Surgeon:I'm sorry, I just like to inject stuff into animals! (Evil laughter)
Surgeon:What I shall do is...I shall open its mouth and reach into its throat and take out the fire hydrant.
Nurse:It's not a fire hydrant! It's a dog tag!
Owner:I though you were going to put a tube in his throat.
Nurse:Yeah.
Surgeon:(taking something out of the dog's throat)Oops, that's his bone. Let's see what else is in there.
Nurse:Don't stick your hand in there!
Surgeon:Aha!
Nurse:You were supposed to stick a tube in his throat! You probably put a bunch of germs in there from your other patients!
Surgeon:Let's ventilate him.
(Ventilating sounds (whatever those are))
(Howl)
Nurse:Uh-oh, he awoke.
Surgeon:He's asleep now. Okay, um... Nothing is wrong with him anymore.
(Silence)
Nurse:Bandage him? I don't know... You're the surgeon! You know what to do!
Surgeon:I never operated on a dog before.
Nurse:Should we clean off this dog tag?
Surgeon:Ahem. Wipe, wipe, wipe.
Nurse:Aren't you supposed to sterilize--
Surgeon:Sterilize, sterilize, sterilize. Here you are, miss, here's your dog tag. I mean, the dog's dog tag. Um... Would you mind if we gave him a regular checkup? Check his ears and stuff?

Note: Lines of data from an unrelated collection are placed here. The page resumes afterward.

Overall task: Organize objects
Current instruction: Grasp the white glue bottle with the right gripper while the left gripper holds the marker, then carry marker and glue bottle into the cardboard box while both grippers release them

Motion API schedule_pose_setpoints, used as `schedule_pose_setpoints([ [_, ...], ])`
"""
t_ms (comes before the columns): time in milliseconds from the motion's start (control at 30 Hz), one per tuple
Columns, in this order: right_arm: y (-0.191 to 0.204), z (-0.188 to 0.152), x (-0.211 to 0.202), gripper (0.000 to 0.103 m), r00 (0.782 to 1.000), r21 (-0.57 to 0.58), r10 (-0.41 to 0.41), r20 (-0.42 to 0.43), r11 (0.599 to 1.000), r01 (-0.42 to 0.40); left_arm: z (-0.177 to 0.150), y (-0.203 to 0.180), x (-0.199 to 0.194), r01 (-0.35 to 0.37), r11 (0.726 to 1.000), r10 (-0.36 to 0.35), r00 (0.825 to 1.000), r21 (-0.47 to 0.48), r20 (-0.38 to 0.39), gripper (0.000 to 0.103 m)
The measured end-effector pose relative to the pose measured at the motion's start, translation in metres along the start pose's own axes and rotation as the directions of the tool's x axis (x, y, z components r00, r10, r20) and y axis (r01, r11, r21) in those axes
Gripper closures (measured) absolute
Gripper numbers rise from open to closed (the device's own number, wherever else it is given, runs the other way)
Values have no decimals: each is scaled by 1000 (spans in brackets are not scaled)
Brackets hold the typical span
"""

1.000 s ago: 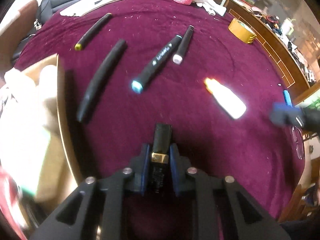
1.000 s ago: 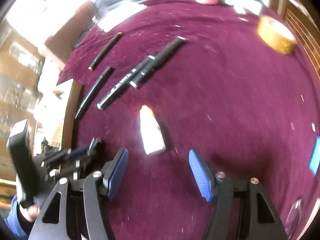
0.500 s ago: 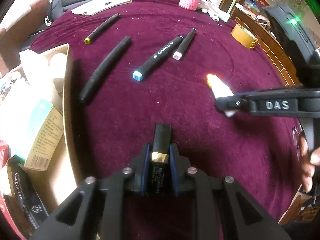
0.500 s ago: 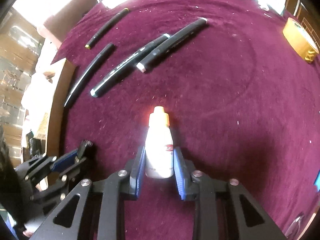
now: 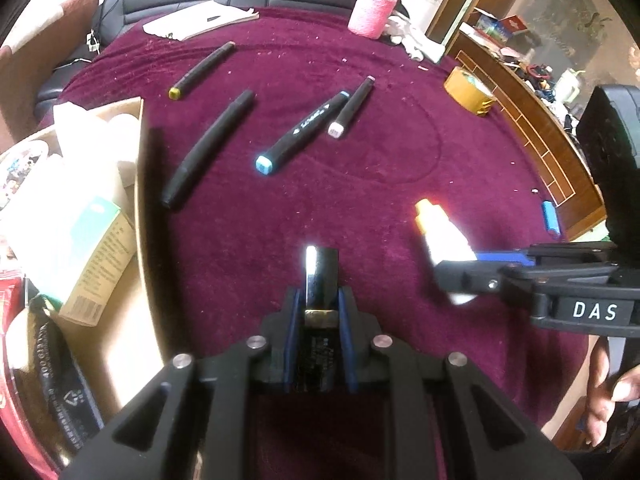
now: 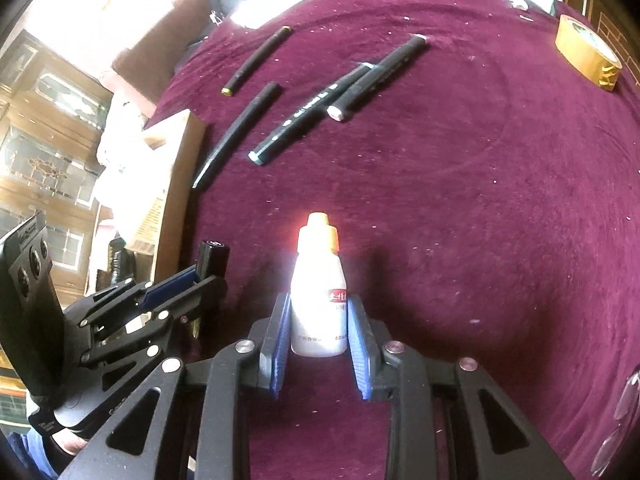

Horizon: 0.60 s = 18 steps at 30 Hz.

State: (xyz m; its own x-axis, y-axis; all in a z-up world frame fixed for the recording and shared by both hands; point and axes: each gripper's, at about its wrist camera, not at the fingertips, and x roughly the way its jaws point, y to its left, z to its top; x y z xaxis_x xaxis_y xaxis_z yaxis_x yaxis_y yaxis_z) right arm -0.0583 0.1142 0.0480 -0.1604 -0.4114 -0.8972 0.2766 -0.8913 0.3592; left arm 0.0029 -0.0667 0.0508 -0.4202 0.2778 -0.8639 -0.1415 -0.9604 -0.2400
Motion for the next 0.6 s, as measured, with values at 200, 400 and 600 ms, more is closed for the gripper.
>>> schedule_pose_setpoints([
  [200,32,-1,-1,73,1000,-37,21,10,999,-21,-6,7,-27,14,1000,-14,999,2,39,85],
  [400,75,4,7,73,999,-94,51,1,994,-50,-12,29,-56,19,999,-17,997,-33,81,85],
  [600,118,6,17,73,996,-152,84,-12,985,-85,-21,59,-91,17,996,-5,991,-86,134,85],
])
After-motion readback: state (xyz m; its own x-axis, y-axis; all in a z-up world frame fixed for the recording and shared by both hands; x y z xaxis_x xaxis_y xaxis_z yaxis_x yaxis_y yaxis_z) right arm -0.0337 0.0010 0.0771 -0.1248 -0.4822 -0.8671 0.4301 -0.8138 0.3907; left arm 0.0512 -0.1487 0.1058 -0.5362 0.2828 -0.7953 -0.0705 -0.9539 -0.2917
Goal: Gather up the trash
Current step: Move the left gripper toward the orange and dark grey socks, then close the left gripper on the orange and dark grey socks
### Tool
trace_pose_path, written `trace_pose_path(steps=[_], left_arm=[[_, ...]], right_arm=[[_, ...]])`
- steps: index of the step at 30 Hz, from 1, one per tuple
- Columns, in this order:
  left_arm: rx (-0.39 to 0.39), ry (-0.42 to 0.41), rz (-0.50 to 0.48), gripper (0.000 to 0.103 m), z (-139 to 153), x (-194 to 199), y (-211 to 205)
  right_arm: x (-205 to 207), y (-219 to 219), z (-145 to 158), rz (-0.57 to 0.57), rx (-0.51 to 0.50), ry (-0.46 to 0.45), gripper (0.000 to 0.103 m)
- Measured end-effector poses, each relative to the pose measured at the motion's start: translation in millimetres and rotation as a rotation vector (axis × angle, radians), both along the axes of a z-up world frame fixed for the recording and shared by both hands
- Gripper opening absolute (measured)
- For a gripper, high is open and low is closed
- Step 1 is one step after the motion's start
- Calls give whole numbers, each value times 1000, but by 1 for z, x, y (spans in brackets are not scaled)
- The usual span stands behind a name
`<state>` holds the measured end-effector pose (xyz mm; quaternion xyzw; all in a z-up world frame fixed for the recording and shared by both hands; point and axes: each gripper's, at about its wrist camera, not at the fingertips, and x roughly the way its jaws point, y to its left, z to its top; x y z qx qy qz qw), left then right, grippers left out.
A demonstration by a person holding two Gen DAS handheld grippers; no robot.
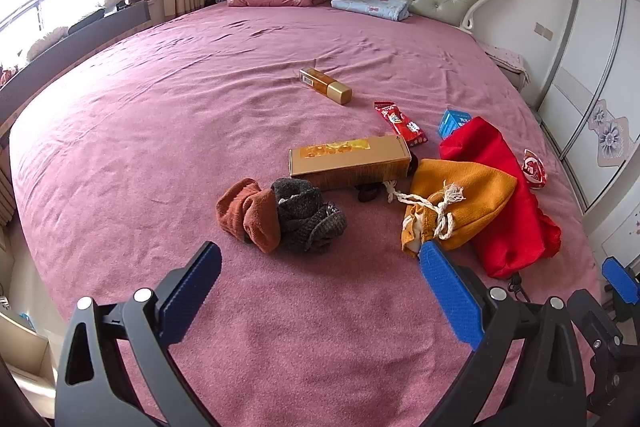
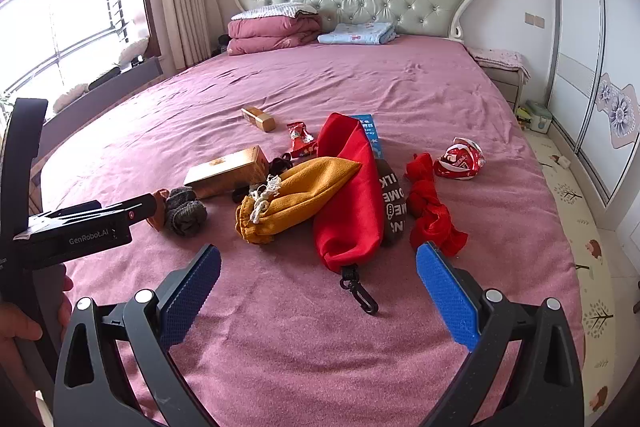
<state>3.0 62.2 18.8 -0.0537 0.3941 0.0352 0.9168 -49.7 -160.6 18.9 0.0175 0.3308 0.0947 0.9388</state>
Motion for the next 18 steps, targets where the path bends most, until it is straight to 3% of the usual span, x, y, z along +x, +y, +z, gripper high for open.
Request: trace_pose_path(steps=[11, 18], left_arm=[[-15, 22, 11, 99, -4, 11, 8], [-35, 61, 69, 99, -14, 25, 29]], right_arm=[[14, 14, -4, 37, -9, 28, 94], [25, 33, -11, 95, -13, 57, 94]])
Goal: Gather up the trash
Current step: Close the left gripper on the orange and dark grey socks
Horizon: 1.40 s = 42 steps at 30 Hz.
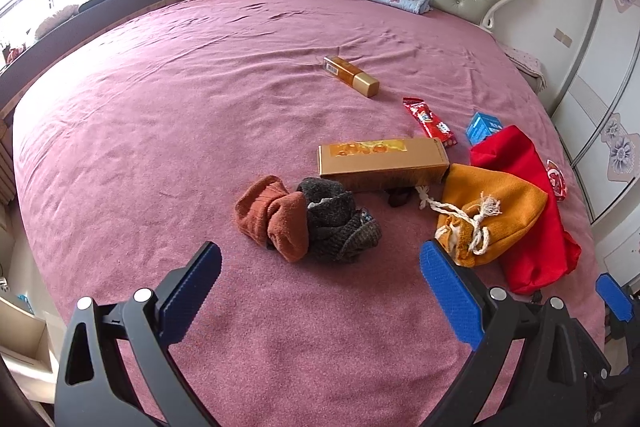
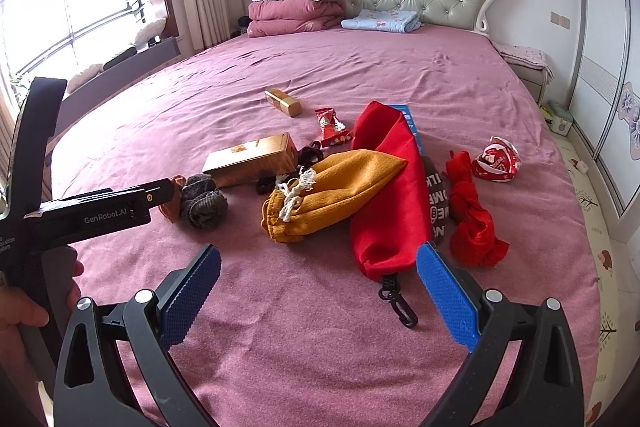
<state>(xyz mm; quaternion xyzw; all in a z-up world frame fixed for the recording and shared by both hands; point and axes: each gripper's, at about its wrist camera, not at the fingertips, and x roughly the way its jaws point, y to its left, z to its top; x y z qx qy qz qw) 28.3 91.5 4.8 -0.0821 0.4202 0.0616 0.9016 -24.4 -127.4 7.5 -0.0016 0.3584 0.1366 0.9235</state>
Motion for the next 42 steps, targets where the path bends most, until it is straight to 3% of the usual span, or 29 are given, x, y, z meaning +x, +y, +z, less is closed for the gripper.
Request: trace_pose_path(steps=[16, 22, 24, 28, 33, 42], left_arm=[[-50, 79, 82, 97, -35, 25, 48], [-60, 97, 75, 87, -48, 42, 57], [-43, 114, 69, 73, -57, 50, 58], [-134, 108, 29, 51, -68, 54, 62], [-145, 85, -9, 37, -66, 52, 63], [-224, 26, -5, 34, -52, 34, 97]], right_arm=[[27, 41, -20, 71, -18, 56, 94], [40, 57, -25, 89, -48, 68, 94], [44, 65, -28, 97, -51, 78, 94], [52, 80, -33, 130, -50, 95, 94], [62, 94, -38, 148, -42, 117, 94], [84, 126, -49, 188, -48, 157, 93]])
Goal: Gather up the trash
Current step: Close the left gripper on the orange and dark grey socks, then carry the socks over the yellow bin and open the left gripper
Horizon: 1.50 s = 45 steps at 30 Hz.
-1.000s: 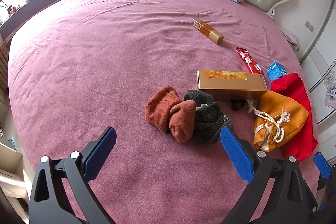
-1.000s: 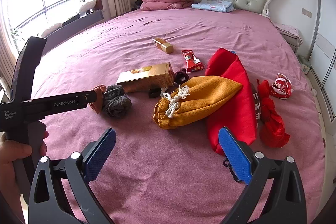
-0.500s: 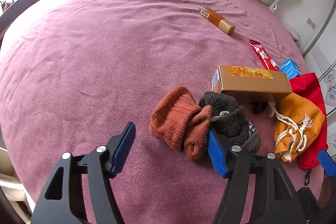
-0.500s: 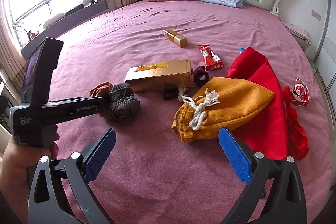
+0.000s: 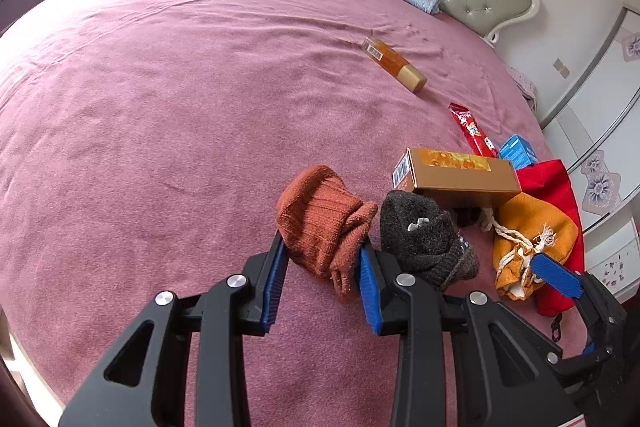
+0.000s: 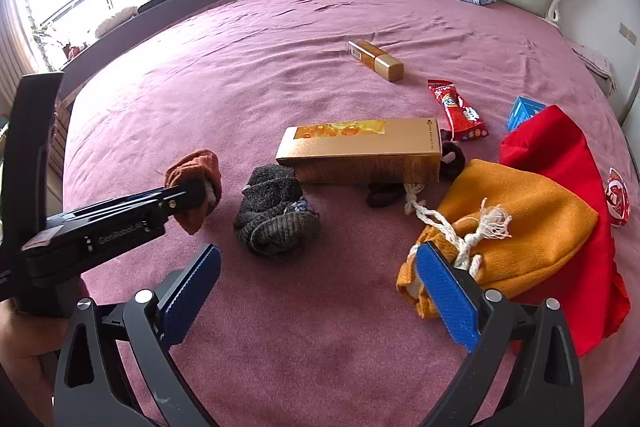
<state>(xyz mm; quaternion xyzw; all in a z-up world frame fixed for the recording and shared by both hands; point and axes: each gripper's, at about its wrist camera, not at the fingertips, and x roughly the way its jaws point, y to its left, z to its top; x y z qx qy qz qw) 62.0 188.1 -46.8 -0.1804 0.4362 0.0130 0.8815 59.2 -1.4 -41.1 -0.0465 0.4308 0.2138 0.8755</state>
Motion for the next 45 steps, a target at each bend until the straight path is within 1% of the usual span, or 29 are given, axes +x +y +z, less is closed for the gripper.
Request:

Nurse:That would cost more!
Owner:Yeah, that would cost more!
Surgeon:Oh, sorry. Here's your dog, uh...
Nurse:Carry him home.
Surgeon:Yeah.
(Growl)
Surgeon:Aaaaah! He bit me! He bit me!
Nurse:Walk him home, then.
Surgeon:Phew. Did you know that dog bites cause more deaths a year than snake bites?
Nurse:I think I read that in the Boys' Life!
Surgeon:Did you, now?. (Pause) Miss, does your dog have rabies? When is the last time your dog had a rabies shot? Come back here! Give me that dog! Nurse, get the dog!
Nurse:In my records, it says that this dog had a rabies shot on December 12, 1549. Don't worry, this dog has had its rabies shots.